In physics, an effective field theory is a type of approximation, or effective theory, for an underlying physical theory, such as a quantum field theory or a statistical mechanics model. An effective field theory includes the appropriate degrees of freedom to describe physical phenomena occurring at a chosen length scale or energy scale, while ignoring substructure and degrees of freedom at shorter distances (or, equivalently, at higher energies).

Intuitively, one averages over the behavior of the underlying theory at shorter length scales to derive what is hoped to be a simplified model at longer length scales. Effective field theories typically work best when there is a large separation between length scale of interest and the length scale of the underlying dynamics. Effective field theories have found use in particle physics, statistical mechanics, condensed matter physics, general relativity, and hydrodynamics. They simplify calculations, and allow treatment of dissipation and radiation effects.

==Renormalization group==
Presently, effective field theories are discussed in the context of the renormalization group (RG) where the process of integrating out short distance degrees of freedom is made systematic.

Although this method is not sufficiently concrete to allow the actual construction of effective field theories, the gross understanding of their usefulness becomes clear through an RG analysis. This method also lends credence to the main technique of constructing effective field theories, through the analysis of symmetries. If there is a single energy scale $M$ in the microscopic theory, then the effective field theory can be seen as an expansion in $1/M$. The construction of an effective field theory accurate to some power of $1/M$ requires a new set of free parameters at each order of the expansion in $1/M$.
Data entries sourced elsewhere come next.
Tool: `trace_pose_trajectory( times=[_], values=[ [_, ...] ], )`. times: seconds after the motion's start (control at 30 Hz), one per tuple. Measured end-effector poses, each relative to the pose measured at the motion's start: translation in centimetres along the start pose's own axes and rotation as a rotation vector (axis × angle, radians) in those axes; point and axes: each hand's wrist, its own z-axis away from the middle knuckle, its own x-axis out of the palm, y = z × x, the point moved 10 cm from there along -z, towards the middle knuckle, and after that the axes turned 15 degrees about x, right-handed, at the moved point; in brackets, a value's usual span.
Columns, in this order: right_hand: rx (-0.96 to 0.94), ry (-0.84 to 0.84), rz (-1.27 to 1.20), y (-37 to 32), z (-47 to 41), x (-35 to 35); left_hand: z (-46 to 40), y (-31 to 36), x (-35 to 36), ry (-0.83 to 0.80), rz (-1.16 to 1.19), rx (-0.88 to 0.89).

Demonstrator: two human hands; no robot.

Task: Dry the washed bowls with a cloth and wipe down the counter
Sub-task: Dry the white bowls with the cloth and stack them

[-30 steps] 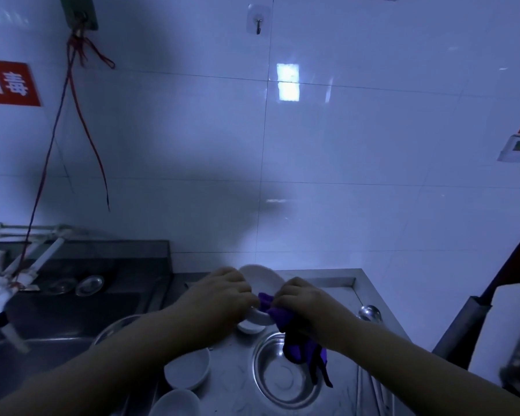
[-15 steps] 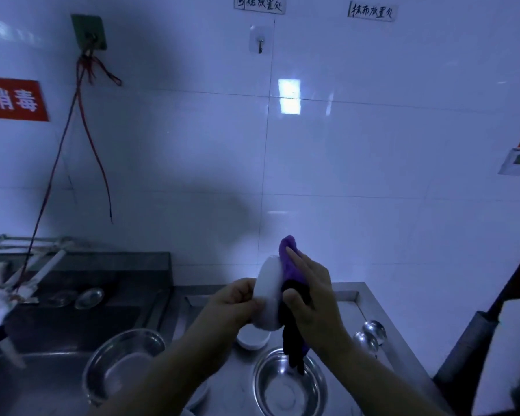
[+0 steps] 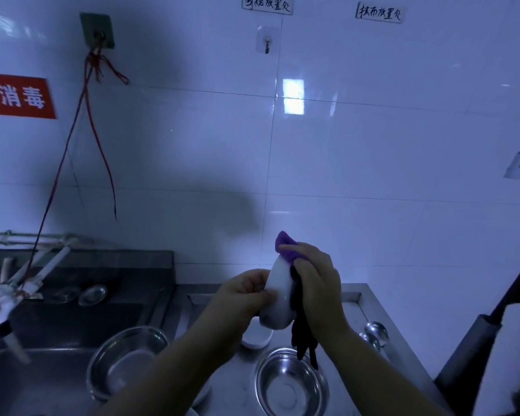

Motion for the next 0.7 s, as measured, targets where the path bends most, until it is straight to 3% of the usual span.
trace_pose_trajectory(
  times=[0.1,0.23,0.37,0.47,0.7],
  values=[
    [0.238,-0.036,-0.235,1.8,-1.0,0.2,-0.1,0.5,-0.2,0.014,0.112,0.019],
    [0.263,0.078,-0.21,3.1,0.0,0.1,-0.4,1.3,-1.1,0.117,0.35,0.03],
    [-0.048,0.233,0.215,1.7,2.3,0.5,-0.3,1.4,-2.1,0.195,0.453,0.017],
    [-0.274,0.286,0.393,-0.1,3.4,1.0,-0.1,1.1,-2.3,0.219,0.462,-0.002],
    [-0.592,0.059,0.503,-1.0,5.1,2.8,-0.8,1.4,-3.9,0.302,0.485,-0.035]
  ],
)
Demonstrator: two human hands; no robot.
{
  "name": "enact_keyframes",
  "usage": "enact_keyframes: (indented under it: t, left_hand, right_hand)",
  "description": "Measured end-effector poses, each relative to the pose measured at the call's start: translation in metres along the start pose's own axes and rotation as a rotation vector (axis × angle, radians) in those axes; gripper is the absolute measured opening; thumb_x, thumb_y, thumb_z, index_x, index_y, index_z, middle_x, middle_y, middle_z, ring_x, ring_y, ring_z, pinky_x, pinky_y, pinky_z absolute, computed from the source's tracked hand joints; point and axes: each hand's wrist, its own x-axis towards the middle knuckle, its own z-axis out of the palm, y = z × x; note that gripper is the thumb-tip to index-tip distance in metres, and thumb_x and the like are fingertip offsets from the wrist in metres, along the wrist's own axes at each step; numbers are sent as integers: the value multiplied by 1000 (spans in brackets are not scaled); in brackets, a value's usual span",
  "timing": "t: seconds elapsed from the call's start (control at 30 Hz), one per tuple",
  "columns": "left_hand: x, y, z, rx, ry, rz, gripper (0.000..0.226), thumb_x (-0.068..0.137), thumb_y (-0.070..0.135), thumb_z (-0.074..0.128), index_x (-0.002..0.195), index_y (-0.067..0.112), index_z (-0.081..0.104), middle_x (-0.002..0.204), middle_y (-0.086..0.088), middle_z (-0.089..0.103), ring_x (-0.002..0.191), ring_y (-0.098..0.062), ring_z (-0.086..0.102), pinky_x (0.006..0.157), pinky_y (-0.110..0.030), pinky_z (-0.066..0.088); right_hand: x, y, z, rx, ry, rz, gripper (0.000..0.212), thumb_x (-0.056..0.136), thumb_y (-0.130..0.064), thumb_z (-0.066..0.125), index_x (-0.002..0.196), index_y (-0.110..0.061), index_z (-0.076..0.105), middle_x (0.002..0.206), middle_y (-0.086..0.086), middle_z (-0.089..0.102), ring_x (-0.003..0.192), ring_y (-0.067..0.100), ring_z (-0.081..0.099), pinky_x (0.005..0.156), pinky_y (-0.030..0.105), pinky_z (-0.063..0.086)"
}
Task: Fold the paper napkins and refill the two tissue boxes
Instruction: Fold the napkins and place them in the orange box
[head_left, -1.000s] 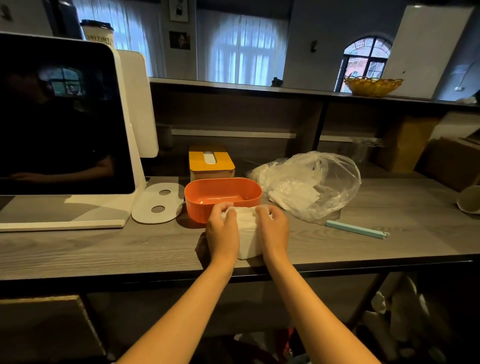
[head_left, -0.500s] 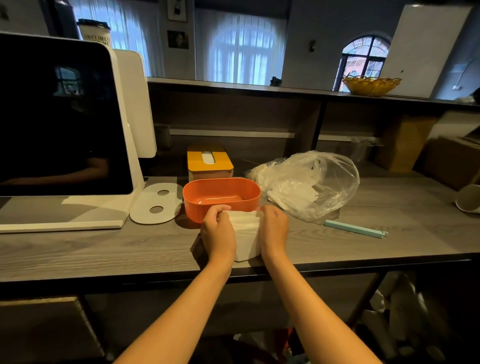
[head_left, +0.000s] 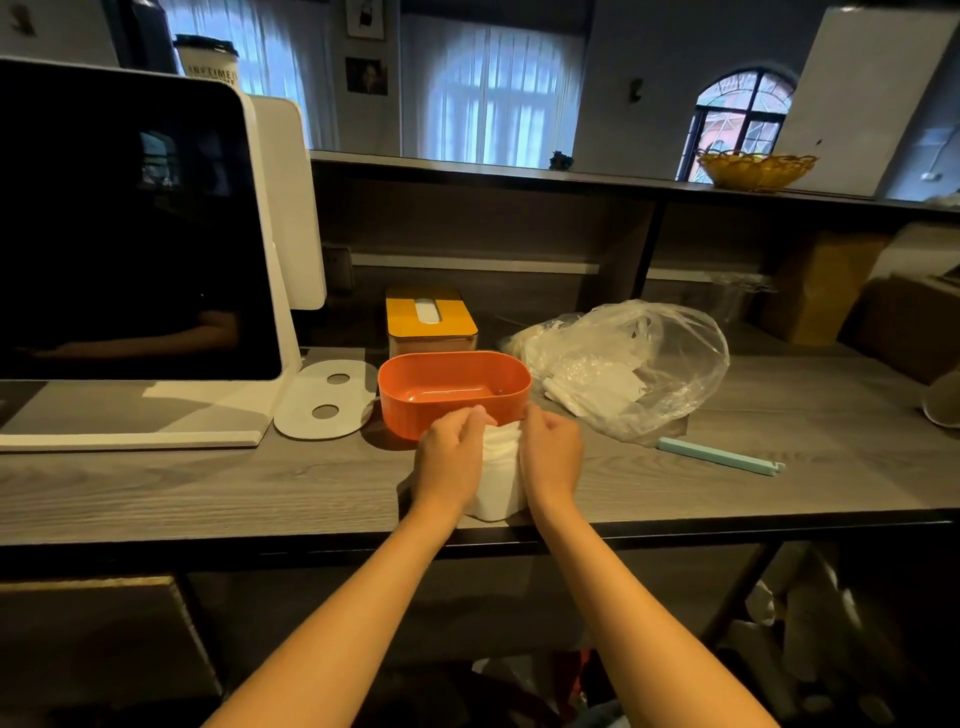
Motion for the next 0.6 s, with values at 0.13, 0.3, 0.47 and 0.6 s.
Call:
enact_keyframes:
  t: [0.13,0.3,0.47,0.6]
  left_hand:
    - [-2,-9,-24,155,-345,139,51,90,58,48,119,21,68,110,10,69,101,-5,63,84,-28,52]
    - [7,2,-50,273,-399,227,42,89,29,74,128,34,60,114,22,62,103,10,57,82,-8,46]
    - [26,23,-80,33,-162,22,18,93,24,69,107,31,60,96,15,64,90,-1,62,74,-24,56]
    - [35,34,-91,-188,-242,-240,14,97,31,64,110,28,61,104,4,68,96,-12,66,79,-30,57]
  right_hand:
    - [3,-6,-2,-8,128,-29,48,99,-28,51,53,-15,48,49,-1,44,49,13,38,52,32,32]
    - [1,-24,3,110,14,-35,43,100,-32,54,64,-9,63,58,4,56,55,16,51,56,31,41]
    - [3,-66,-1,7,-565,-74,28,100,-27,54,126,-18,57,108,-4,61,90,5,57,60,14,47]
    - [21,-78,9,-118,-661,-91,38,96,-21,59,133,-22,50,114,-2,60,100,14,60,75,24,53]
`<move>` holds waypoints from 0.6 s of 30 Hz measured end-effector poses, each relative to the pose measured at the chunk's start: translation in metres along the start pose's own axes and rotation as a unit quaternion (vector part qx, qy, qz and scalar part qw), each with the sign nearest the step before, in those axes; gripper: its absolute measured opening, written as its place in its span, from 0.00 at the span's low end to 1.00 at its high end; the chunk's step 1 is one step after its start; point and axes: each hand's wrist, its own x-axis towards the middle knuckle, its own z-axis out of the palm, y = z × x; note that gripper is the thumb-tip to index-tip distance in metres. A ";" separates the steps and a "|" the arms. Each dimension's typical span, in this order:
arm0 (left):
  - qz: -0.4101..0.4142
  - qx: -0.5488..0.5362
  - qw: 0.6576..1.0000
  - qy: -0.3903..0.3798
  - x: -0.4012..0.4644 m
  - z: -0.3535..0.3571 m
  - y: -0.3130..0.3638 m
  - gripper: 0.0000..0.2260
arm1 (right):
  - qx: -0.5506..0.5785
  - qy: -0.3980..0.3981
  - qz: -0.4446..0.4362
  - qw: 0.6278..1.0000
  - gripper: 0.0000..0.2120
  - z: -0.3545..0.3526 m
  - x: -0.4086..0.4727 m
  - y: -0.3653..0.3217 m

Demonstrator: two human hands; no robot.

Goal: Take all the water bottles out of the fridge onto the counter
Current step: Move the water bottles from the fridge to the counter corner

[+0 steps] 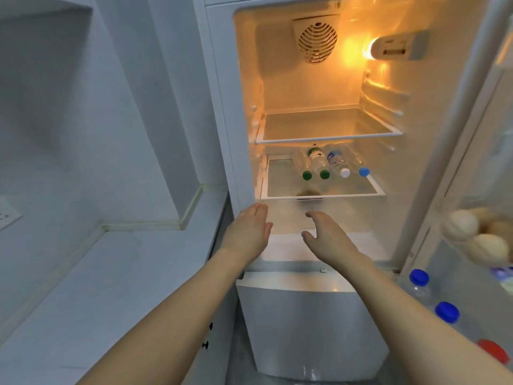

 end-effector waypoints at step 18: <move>-0.085 -0.085 0.992 -0.047 0.143 0.058 0.019 0.18 | 0.101 0.062 0.121 0.986 0.18 -0.029 0.118 0.065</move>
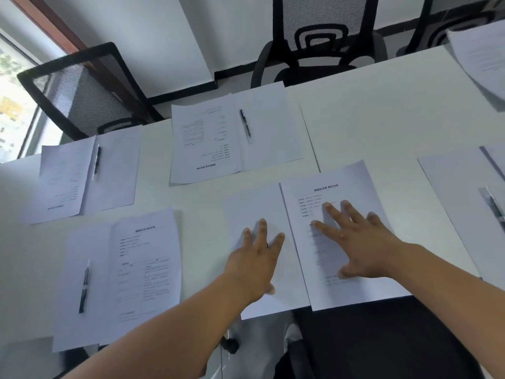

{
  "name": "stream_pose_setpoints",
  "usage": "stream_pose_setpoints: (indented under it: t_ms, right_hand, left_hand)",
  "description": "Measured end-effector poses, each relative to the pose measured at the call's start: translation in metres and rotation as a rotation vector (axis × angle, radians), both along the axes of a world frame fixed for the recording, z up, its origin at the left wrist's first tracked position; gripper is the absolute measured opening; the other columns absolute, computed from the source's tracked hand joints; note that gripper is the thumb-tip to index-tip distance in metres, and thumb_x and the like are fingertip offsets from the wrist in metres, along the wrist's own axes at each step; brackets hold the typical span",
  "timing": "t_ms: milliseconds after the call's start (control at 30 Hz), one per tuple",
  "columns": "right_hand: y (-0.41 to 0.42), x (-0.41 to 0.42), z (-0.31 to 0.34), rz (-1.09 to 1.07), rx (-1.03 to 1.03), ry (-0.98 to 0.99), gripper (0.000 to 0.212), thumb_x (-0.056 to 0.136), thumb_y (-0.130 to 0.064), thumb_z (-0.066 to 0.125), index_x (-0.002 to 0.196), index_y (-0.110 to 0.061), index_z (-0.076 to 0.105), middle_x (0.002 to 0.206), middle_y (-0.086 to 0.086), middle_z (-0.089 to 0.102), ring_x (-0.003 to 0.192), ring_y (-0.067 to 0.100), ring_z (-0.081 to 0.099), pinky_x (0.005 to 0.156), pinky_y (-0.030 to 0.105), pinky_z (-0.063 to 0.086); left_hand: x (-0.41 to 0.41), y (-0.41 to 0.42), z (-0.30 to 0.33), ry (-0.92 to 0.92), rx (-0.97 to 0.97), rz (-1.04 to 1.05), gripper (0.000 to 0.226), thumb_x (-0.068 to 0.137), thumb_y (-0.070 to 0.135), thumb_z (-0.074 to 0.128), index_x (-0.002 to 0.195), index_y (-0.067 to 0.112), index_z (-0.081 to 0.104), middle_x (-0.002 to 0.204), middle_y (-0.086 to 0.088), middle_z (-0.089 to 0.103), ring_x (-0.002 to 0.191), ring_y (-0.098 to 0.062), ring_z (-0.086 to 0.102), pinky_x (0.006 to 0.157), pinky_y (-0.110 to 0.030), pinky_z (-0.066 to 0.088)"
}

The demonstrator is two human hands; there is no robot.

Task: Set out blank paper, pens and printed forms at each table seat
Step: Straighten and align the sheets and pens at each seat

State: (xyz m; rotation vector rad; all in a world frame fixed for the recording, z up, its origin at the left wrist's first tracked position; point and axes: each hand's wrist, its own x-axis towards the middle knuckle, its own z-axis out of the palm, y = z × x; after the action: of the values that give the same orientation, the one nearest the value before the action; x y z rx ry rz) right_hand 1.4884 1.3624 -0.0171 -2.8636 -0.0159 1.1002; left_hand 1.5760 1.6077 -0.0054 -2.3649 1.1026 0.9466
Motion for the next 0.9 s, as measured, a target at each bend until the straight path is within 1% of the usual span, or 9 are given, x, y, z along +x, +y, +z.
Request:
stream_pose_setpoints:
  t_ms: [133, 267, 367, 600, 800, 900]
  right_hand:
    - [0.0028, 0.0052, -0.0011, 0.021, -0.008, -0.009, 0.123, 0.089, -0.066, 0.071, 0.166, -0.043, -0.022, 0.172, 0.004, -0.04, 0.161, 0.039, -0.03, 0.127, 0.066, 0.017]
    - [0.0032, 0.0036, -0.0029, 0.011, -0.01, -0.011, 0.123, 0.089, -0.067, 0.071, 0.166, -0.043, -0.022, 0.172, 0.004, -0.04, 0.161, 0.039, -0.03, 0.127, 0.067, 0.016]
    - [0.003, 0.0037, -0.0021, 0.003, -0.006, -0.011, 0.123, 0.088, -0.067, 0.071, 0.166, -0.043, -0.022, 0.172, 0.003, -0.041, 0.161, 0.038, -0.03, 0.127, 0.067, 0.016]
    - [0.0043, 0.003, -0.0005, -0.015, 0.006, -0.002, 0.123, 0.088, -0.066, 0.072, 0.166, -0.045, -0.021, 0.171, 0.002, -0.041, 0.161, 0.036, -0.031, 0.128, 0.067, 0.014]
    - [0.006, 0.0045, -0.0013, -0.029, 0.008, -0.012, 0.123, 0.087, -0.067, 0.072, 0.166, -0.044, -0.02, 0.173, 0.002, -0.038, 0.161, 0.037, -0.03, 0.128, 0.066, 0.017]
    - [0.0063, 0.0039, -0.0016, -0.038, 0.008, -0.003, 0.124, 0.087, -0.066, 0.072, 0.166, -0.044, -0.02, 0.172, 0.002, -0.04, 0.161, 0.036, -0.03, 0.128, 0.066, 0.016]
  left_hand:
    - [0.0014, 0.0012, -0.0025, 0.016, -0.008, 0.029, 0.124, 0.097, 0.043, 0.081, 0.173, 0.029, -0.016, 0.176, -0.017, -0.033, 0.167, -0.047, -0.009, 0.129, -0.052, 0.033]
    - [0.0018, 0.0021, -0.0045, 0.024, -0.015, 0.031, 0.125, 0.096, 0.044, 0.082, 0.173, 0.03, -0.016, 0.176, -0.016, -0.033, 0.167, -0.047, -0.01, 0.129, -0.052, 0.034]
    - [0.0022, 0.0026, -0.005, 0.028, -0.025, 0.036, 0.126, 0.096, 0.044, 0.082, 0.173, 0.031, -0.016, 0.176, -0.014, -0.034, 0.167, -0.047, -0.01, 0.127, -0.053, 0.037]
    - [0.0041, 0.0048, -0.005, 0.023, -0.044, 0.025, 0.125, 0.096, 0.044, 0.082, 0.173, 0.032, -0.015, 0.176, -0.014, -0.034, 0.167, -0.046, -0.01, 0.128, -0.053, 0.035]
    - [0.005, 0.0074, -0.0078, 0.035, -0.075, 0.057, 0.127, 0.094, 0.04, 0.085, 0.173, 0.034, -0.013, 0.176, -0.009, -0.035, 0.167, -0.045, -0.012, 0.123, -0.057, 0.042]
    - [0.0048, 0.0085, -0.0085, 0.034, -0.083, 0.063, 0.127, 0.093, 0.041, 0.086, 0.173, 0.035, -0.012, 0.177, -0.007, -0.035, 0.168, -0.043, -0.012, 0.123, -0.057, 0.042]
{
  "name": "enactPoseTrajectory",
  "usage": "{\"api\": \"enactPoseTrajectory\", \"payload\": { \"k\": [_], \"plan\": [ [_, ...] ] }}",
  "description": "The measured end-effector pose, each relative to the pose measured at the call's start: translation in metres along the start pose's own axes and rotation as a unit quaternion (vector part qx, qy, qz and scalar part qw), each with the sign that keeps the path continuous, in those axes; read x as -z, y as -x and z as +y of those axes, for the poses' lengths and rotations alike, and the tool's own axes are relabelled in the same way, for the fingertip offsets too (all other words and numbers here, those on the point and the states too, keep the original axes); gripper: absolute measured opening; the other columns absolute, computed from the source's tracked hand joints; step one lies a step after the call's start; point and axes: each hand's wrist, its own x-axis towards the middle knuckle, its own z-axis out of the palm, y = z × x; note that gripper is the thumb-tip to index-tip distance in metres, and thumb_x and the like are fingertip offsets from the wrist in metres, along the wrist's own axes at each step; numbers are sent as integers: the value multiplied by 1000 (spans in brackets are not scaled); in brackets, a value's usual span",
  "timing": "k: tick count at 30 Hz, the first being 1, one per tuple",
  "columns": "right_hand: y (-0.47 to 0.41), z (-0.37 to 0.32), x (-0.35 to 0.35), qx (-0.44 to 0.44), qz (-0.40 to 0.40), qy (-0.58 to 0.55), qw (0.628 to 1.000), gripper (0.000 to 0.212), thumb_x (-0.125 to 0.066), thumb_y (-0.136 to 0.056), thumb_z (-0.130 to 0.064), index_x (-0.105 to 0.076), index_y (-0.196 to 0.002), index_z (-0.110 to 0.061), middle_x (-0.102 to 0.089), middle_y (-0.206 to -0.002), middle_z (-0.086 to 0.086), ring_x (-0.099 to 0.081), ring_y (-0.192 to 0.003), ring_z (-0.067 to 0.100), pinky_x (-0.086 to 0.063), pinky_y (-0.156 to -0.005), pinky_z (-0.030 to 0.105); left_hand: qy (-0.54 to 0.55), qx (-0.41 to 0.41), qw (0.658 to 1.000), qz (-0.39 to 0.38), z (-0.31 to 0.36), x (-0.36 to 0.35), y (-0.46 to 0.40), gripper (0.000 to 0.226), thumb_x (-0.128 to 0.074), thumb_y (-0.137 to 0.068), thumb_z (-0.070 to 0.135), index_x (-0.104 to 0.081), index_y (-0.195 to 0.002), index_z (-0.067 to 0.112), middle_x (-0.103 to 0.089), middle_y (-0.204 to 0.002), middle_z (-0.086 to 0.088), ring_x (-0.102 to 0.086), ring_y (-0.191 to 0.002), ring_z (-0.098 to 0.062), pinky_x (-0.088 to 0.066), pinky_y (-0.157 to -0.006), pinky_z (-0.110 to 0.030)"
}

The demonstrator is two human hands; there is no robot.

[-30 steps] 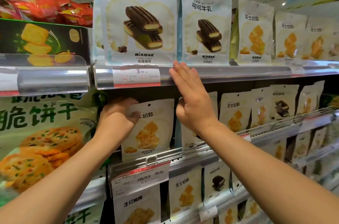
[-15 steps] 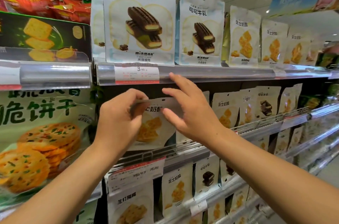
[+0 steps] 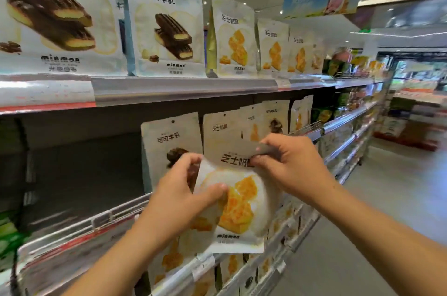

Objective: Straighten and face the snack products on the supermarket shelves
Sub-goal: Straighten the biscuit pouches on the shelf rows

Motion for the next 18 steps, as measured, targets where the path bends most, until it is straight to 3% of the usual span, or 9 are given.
{"api": "enactPoseTrajectory", "payload": {
  "k": [3, 6, 12, 18],
  "plan": [
    [23, 49, 17, -47, -6, 19, 999, 8, -76, -79, -20, -70, -78, -24, -65, -71, -15, -58, -70, -3, -44, -62, 17, -19, 34, 996, -77, -21, -54, -14, 50, -84, -69, 37, -56, -110, 45, -67, -104, 29, -66, -92, 5, -59, -76, -27],
    [40, 104, 35, -105, -15, 28, 994, 9, -75, -80, -24, -68, -76, -24, -66, -69, -12, -59, -68, 3, -48, -62, 29, -5, 69, 988, -138, -38, -106, -33, 53, -87, -64, 35, -60, -110, 41, -69, -105, 23, -68, -94, -1, -59, -77, -32],
    [70, 221, 81, -159, -50, 17, 986, 18, -73, -81, -34, -68, -77, -18, -67, -69, -4, -61, -67, 10, -51, -66, 36, -57, 65, 979, -184, -51, -216, -85, 48, -82, -61, 43, -63, -105, 40, -71, -101, 16, -69, -89, -4, -59, -73, -30],
    [69, 322, 105, -202, -89, 23, 975, 19, -74, -80, -37, -63, -70, -25, -61, -63, -9, -55, -62, 2, -38, -54, 18, -111, 55, 967, -222, -52, -295, -147, 40, -74, -60, 55, -61, -98, 47, -68, -97, 24, -65, -89, 1, -57, -78, -28]
  ]
}}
This technique is useful for scattering or other processes where the maximum momentum scale $\mathbf k$ satisfies the condition $|\mathbf{k}|/M\ll 1$. Since effective field theories are not valid at small length scales, they need not be renormalizable. Indeed, the ever expanding number of parameters at each order in $1/M$ required for an effective field theory means that they are generally not renormalizable in the same sense as quantum electrodynamics which requires only the renormalization of two parameters (the fine structure constant and the electron mass).

== Folk theorem ==

Steven Weinberg's "folk theorem" stipulates how to build an effective field theory that is well behaved. The "theorem" states that the most general Lagrangian that is consistent with the symmetries of the low energy theory can be rendered into an effective field theory at low energies that respects the symmetries and respects unitarity, analyticity, and cluster decomposition.

==Examples==
===Fermi theory of beta decay===
The best-known example of an effective field theory is the Fermi theory of beta decay. This theory was developed during the early study of weak decays of nuclei when only the hadrons and leptons undergoing weak decay were known. The typical reactions studied were:

$$\begin{align}
n & \to p+e^-+\overline\nu_e \\
\mu^- & \to e^-+\overline\nu_e+\nu_\mu.
\end{align}$$

This theory posited a pointlike interaction between the four fermions involved in these reactions. The theory had great phenomenological success and was eventually understood to arise from the gauge theory of electroweak interactions, which forms a part of the Standard Model of particle physics. In this more fundamental theory, the interactions are mediated by a flavour-changing gauge boson, the W^{±}. The immense success of the Fermi theory was because the W particle has mass of about 80 GeV, whereas the early experiments were all done at an energy scale of less than 10 MeV. Such a separation of scales, by over 3 orders of magnitude, has not been met in any other situation as yet.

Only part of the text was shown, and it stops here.